By Njodzeka Danhatu
Close to 500 internally displaced persons, IDPs, in Buea were invited to collect aid at the Buea Municipal Council and they ended up angry with Council authorities.
The IDPs complained that they were forced to queue under the hot sun for almost a day.
They bemoaned what they went through on that Tuesday, May 7, on the Council premises as they waited to receive soap, toilet tissue, and half bag rice as government humanitarian assistance.
However, some surfaced at the Council and had to go through registration procedures. They castigated the authorities as they refused to give aid to unregistered IDPs.
According to some of the IDPs, they were living comfortable lives but the Anglophone Crisis, which they generally blame the Government for, has reduced them to beggars. Some aging men and women cursed the distributors for yelling at them like children.
The Mayor of Buea, Patrick Ekema, in his speech, said their policy was to reach out everyone. But his subordinates were instead in sharp contrast as they refused student IDPs to benefit from the Head of State’s largesse.
Some of the IDPs equally lambasted the mayor for making the distribution a merry-making ceremony. Some of them said the Mayor invited dance group and instead dished out money to dancers (non-IDPs), which could have helped in sustaining a few IDPs. The dancers were even compelled to dance.
“You did not come here to look at IDPs, so animate now” the MC ordered.
Mayor Ekema, while carrying out the symbolic handing over of gifts, praised Minister Atanga Nji and President Paul Biya, for timely reaching out to the IDPs since it is the rainy season. Handing over food, he gave conditions: “Take this food, eat and have the strength to call your children from bushes.”

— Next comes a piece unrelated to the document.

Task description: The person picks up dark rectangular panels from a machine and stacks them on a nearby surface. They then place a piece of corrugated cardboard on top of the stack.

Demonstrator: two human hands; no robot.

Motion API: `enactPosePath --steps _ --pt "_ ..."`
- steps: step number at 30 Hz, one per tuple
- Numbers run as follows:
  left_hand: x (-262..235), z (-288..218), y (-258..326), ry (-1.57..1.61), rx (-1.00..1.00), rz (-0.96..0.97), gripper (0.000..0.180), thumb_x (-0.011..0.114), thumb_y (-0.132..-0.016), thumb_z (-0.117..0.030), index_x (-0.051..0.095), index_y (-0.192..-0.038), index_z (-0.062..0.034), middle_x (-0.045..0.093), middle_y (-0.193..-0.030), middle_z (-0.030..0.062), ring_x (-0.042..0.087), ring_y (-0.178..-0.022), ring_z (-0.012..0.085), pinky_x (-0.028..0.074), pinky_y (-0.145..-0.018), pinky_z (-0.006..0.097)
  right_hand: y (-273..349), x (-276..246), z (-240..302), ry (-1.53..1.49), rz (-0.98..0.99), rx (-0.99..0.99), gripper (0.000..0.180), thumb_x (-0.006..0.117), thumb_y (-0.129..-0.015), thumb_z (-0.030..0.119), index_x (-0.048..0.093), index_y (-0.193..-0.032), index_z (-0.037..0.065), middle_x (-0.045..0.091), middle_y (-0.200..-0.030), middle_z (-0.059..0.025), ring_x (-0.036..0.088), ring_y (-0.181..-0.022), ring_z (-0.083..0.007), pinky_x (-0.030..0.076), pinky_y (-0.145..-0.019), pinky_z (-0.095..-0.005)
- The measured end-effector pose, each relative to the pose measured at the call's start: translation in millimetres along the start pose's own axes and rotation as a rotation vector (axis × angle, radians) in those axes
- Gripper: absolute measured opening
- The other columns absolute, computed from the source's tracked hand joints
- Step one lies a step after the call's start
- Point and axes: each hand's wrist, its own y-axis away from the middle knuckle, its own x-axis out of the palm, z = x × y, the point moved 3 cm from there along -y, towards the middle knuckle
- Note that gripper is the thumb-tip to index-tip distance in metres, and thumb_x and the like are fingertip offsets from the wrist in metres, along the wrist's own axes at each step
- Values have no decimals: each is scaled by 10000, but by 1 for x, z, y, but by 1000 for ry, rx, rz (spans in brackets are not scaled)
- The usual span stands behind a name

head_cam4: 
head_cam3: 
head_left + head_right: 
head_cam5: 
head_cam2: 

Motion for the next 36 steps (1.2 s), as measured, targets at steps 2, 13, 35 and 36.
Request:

IDPs Demand Justice, Narrate Ordeals
Some IDPs demanded justice for atrocities committed on them while recounting the horrible conditions they are going through in Buea.
Some of them said they are living in tiny sharks in their numbers; with no finances, no food, where to sleep and healthcare facilities.
They said before the crisis came, they were living safely and providing for their families. They lamented that, now, they cannot send their children to schools, their villages have been burnt down, they don’t even know where some of their family members are (whether alive or not) since the Anglophone Crisis started in 2016.
An ageing woman, from Kembong in Manyu Division said: “When we were living in our homes, we were doing our businesses very well until the military raided our village. Now, we are 13 of us living in one room in Buea and cannot feed well.”
An IDP student from Mamfe said: “We are 14 of us living in one room, we don’t eat well as compared to before. Now, our food is only bread. The Government has the key and the lock. But the Government is too reluctant to solve the crisis.”
A mother from Etam, Kupe Muanenguba said: “When the crisis started, they came and arrested our children and ferried to Buea. While in Buea, the military detained my child. We want peace, we want our homes, these gifts are nothing. We need our homes to stay and not these. When I was living in my village and working on my farm, I had everything, now, I am suffering.”
An ailing man from Ekondo Titi remarked: “I left my village, not because I was happy to leave. Too much shooting compelled me to. I am here with eight children. I don’t have something to eat, any place to stay with my children. My children are not going to school. The President has given us gifts, but what I want to tell him is that he has the means to end this matter so that we can go back to our various places and stay.” A retired Finance Officer revealed: “I have in my house three IPDs. We are only depending on my pension. These things are just stipend. We are not demanding much, apart from justice and peace in this nation. Let the President do something, we want peace and justice.”